Is the adviser pushing this accelerating exit from safety? Is Johnson, ever the gambler, taking unwarranted risks with public health for the sake of generating sunny headlines to cheer people up and restore his shattered popularity? Who is whispering in his ear?

Because if it all goes wrong – as it might well – I want to know whose fault it is. And long before some rigged public inquiry lumbers its way to “learning lessons”, rather too late to be of any use.

I’m no epidemiologist, but I don’t need to be one to feel fear. As a male on the wrong end of the actuarial tables, and with loved ones in vulnerable categories, I’m terrified about just getting through the year. And I’ve not heard anything to reassure me yet.

Quite the opposite, in fact.

Even some of the official experts who are just about going along with the latest moves to open schools, shops and relaxing social restrictions sound worried; it’s been called “a dangerous moment”. Others are more outspoken. The Association of Public Health says clearly that ministers are making misjudgements.

I do understand why the economy is suffering, but I don’t see how sanctioning people meeting in ever larger groups in public or encouraging the “shielded” to leave their homes for exercise is going to boost GDP. The level of infections is demonstrably too high for our untried and modest test and trace infrastructure; the rate of transmission of the virus, and the R number, is too close to 1 to feel entirely safe about the future.

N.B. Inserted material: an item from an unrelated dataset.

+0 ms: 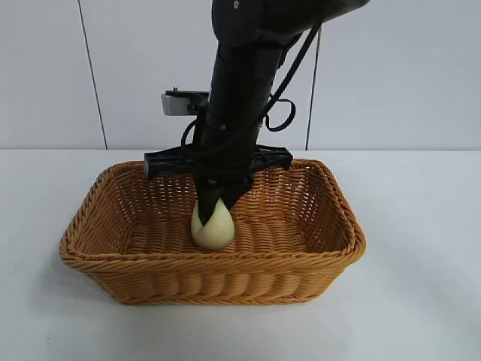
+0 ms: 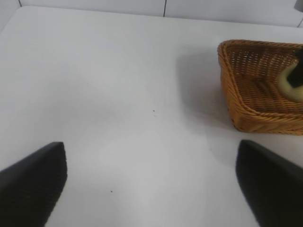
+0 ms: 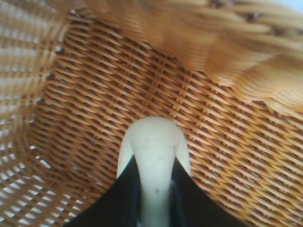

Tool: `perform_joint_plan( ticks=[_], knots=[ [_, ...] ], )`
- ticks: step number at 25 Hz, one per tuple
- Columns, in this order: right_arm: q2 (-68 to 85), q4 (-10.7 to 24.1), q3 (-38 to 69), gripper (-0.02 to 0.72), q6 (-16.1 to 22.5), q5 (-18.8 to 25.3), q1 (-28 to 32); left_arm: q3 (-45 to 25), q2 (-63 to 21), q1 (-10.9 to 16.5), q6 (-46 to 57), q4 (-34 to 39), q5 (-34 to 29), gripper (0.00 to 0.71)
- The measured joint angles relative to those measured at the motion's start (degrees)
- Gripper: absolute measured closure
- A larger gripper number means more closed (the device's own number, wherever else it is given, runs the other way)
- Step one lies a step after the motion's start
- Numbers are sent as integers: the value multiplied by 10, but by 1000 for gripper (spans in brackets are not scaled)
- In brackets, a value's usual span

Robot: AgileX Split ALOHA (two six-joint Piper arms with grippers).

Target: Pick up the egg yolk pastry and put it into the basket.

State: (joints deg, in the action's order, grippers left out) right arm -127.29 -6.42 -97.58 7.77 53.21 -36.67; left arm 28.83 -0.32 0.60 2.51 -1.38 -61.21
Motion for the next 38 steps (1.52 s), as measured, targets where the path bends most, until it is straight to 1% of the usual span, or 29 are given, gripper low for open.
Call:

In some places the R number is probably more than 1 already – pointing to an imminent exponential acceleration of Covid-19 cases. The government suggests it can deal with hotspots by new local lockdowns; I’m not so sure that’ll stick, given the erosion in public support for the policy, or indeed if it is even practical on our densely populated little islands.

No one, I think, could claim to be surprised if there’s a second wave of deaths in six to eight weeks. I’ve seen it written that the government’s critics are salivating about the prospect of the NHS being overwhelmed and the political damage Lombardy-style images of suffering would inflict on Johnson’s poll ratings, though that response benefits nobody.

Well, here is one prediction – a second Covid-19 spike – that I’d be happy to be wrong about, for the very simple reason that if I am right I likely won’t be around to do any celebrating. I’d be delighted if the rate of cases continued to fall, even as economic and social life return to normal, and the government’s “baby steps” proved well judged and successful.

I’d love to see it. I just don’t believe I will.